= EXERCISE BRIEF =
Work through the records below and copy every line that includes "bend".

= DATA FOR THE TASK =
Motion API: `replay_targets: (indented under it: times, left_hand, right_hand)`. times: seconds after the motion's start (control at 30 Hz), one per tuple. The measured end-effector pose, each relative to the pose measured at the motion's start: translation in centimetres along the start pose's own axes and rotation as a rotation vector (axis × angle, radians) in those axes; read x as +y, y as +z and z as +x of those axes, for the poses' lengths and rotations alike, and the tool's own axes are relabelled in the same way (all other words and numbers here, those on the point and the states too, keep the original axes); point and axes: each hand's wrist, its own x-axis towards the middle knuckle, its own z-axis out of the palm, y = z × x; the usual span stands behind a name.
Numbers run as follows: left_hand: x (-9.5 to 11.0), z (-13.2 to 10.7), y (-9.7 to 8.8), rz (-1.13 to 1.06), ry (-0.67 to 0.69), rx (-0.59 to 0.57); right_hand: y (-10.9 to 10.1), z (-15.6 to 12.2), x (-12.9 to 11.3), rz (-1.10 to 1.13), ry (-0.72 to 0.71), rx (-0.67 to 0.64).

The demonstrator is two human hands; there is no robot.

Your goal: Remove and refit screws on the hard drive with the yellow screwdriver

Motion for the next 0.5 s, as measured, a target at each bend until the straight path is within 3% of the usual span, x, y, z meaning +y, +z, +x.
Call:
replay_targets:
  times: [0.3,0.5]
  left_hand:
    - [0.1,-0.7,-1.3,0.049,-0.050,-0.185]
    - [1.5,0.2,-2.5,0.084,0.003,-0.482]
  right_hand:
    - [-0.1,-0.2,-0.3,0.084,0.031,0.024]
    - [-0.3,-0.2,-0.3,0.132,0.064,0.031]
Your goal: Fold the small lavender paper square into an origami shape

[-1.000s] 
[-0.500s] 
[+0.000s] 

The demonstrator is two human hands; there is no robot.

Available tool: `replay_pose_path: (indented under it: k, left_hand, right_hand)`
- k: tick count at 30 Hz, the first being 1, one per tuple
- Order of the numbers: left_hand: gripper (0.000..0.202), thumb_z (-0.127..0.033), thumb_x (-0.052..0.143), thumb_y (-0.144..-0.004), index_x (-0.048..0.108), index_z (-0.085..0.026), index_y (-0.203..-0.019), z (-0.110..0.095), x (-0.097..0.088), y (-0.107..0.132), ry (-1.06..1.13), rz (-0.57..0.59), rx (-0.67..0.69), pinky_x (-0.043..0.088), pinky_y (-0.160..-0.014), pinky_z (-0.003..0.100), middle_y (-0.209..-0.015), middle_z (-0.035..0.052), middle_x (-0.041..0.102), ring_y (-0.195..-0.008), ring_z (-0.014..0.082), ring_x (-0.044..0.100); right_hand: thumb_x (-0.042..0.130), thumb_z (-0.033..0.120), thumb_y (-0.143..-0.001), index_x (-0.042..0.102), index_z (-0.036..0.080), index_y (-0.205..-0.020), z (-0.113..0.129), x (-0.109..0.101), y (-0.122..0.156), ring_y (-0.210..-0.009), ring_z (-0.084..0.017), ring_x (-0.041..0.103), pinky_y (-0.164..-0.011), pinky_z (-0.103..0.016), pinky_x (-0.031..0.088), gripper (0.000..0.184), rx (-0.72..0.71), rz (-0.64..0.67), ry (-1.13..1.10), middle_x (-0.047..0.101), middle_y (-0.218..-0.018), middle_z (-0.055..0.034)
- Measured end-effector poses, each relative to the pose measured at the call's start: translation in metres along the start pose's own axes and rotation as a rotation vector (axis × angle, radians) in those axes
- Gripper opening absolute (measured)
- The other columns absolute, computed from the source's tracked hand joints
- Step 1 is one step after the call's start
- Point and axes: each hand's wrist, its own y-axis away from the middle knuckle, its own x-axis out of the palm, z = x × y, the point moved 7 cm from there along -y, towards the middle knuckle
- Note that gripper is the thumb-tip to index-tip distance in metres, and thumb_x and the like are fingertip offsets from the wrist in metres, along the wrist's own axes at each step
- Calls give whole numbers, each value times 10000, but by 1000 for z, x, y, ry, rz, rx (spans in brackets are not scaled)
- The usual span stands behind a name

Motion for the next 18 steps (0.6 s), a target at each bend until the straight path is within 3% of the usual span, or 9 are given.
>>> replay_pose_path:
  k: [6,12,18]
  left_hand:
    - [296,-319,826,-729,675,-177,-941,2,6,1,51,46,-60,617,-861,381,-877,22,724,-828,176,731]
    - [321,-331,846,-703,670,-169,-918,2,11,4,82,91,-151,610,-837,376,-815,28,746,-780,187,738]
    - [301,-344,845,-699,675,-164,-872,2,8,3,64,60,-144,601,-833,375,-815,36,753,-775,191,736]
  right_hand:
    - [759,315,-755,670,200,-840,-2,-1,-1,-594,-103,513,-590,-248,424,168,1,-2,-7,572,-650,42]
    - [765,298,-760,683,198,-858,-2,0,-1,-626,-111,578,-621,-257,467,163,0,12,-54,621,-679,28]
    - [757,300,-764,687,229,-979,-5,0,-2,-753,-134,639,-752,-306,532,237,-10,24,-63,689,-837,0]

= RESPONSE AREA =
Motion for the next 0.5 s, as measured, a target at each bend until the straight path is within 3% of the usual span, x, y, z meaning +y, +z, +x.
Motion for the next 18 steps (0.6 s), a target at each bend until the straight path is within 3% of the usual span, or 9 are given.

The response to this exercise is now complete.